Pandemic Surge In Cyberattacks Pounds Hospitals

healthcare

The COVID-19 pandemic and the development of vaccines to combat the coronavirus have triggered an increase in cyberattacks on hospitals and healthcare agencies — and warnings about the dangers from the federal government.

“We are experiencing the most significant cybersecurity threat we’ve ever seen in the United States,” said Charles Carmakal, chief technical officer of the cybersecurity firm Mandiant, in a statement last fall.

Now, a new wave of hacking is again hitting as the healthcare system rolls out COVID-19 vaccines, The Wall Street Journal reported Tuesday (Feb. 2).

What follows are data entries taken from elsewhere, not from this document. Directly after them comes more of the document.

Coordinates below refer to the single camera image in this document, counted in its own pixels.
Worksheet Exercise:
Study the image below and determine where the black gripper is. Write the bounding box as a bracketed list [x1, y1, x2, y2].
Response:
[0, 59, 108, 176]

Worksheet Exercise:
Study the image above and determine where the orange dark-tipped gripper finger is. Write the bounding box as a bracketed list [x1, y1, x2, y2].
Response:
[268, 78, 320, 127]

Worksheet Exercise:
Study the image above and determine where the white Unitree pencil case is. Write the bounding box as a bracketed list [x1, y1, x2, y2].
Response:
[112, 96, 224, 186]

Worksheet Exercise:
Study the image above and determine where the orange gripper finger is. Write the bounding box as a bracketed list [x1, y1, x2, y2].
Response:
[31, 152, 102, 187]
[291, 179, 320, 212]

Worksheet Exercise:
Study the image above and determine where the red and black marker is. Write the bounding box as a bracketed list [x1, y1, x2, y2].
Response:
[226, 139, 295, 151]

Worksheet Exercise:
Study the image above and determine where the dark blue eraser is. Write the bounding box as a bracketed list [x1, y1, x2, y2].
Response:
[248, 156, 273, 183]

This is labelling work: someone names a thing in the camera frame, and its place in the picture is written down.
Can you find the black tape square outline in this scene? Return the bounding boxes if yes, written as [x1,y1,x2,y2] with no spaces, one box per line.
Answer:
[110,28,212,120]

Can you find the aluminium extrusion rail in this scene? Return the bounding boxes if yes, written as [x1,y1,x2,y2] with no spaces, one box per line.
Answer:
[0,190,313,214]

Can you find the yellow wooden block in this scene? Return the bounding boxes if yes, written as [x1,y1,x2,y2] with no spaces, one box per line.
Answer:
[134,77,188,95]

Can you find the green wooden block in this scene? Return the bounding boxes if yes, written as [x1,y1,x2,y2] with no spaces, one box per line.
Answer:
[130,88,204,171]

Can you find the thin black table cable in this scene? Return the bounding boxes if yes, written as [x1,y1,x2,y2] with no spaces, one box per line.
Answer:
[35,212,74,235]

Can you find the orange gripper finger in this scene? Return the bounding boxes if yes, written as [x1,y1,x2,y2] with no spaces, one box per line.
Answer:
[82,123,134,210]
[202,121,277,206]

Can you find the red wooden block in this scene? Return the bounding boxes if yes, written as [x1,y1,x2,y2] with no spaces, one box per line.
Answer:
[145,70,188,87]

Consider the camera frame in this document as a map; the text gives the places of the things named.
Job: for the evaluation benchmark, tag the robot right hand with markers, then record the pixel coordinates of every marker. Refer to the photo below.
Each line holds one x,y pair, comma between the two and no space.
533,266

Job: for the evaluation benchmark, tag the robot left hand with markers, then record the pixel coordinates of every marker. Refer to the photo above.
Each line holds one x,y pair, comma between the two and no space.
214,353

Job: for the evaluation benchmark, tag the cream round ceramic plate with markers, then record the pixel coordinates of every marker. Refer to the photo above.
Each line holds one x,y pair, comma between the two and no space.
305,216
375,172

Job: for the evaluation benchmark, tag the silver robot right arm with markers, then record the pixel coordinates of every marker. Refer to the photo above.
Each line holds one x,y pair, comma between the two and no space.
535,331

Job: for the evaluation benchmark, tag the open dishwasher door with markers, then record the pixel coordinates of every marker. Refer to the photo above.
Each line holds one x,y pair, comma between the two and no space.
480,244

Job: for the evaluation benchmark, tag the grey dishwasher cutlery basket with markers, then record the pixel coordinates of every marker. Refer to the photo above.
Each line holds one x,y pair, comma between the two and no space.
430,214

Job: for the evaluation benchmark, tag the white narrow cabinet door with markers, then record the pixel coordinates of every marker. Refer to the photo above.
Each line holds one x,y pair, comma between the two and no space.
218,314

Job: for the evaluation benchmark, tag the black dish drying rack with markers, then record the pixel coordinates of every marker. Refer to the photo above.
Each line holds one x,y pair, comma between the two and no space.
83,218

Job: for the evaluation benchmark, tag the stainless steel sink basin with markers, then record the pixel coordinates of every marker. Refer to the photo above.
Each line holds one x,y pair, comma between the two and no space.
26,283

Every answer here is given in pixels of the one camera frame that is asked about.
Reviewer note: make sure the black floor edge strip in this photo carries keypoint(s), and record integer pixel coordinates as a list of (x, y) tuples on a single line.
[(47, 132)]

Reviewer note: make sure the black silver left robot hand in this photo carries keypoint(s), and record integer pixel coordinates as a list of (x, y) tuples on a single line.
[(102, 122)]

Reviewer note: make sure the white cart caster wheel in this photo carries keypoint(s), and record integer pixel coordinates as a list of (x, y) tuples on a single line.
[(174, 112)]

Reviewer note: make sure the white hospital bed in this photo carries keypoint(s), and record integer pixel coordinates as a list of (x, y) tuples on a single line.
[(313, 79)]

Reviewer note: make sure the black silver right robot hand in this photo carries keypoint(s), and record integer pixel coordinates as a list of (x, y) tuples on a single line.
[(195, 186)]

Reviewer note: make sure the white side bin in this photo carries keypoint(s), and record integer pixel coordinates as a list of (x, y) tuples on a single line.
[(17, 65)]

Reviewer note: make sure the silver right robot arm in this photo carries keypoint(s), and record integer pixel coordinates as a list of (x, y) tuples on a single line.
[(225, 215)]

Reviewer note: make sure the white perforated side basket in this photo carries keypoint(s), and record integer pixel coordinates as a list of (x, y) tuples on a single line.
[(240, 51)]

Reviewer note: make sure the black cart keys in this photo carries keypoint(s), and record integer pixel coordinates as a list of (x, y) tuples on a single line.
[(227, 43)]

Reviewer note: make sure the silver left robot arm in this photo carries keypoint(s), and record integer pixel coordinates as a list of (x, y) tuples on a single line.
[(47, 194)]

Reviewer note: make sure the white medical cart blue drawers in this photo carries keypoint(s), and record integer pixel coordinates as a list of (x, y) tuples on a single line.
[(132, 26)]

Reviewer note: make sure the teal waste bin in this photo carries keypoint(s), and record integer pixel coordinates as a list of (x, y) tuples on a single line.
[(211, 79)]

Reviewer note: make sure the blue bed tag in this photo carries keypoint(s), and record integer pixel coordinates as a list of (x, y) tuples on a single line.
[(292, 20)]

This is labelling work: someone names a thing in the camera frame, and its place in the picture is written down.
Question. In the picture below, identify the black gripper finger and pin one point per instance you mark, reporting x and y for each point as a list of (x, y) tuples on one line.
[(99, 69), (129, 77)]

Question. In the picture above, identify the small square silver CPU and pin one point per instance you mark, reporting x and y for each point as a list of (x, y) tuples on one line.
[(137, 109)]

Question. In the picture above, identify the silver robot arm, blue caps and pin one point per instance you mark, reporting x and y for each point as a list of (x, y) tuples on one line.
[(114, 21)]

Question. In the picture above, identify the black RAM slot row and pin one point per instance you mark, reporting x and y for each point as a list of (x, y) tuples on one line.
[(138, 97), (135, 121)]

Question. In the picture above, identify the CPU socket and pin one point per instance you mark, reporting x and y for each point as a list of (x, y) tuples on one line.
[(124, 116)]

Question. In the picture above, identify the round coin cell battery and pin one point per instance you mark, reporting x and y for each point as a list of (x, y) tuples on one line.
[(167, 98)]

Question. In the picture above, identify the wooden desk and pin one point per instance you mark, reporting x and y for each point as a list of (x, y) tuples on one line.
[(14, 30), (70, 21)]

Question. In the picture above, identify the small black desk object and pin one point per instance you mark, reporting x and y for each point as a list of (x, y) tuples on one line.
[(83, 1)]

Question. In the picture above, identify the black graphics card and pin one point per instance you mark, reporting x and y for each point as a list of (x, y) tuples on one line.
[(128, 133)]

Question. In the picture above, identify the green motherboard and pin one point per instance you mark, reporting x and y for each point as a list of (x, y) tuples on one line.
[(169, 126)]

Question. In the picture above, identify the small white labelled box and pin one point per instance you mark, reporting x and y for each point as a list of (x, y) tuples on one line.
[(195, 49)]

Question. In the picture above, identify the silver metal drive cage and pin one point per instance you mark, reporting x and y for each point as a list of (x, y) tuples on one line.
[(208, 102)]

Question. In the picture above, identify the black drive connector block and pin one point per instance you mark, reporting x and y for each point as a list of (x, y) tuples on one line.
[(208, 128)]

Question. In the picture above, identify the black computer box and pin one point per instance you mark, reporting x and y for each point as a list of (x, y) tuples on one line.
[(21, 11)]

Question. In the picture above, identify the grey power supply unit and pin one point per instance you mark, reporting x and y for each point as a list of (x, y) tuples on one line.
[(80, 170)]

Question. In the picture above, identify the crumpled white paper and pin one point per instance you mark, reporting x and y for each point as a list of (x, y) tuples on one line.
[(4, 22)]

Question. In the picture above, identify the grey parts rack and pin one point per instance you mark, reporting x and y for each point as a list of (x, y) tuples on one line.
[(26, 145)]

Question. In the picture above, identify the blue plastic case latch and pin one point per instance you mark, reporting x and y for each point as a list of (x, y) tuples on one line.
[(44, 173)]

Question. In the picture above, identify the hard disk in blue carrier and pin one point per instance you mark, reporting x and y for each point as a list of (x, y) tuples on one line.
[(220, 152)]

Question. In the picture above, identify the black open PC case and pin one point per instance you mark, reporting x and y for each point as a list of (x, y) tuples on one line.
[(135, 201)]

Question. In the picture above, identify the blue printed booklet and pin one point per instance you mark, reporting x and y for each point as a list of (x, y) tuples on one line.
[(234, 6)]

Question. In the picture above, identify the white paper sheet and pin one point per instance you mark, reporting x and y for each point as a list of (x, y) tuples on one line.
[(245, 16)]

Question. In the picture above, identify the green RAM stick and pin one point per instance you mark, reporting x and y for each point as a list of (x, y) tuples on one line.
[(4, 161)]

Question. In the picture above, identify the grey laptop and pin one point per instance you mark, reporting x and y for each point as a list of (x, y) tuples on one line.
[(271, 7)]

“The logs and the graphs show, oh, man, these have ramped up, it’s hard to deny that,” said Christopher Stroud, technology manager at Great Plains Health, a hospital based in North Platte, Neb. that serves around 183,000 patients a month. He told the Journal that Great Plains Health normally blocks around 10,000 attempts to access its servers daily.

But after the hospital began its first coronavirus antibody drug trials in November, it saw that number triple on average, he said. Some days, the number of attempted attacks has reached 70,000, he said.

Some of the culprits include ransomware gangs, financial scammers and hackers backed by nation-states. A former cybersecurity specialist in the U.S. Navy, Stroud told the Journal that he believes nation-state actors are behind some of the attacks against his Nebraska hospital.

COVID-19 times have brought new challenges for security and technology staff at hospitals. One huge change is that the number of employees working remotely from home has grown dramatically.

In addition, given the value of information on coronavirus treatments and vaccines, interest in attacks has grown. And the creation of vaccination and testing sites has expanded the number of targets for sophisticated criminals.

In fact, the U.S. Department of Health and Human Services said that almost every month last year more than 1 million people were affected by data breaches at healthcare organizations.

Under the Health Insurance Portability and Accountability Act, organizations that handle patient data must report breaches involving 500 people or more to feds within 60 days.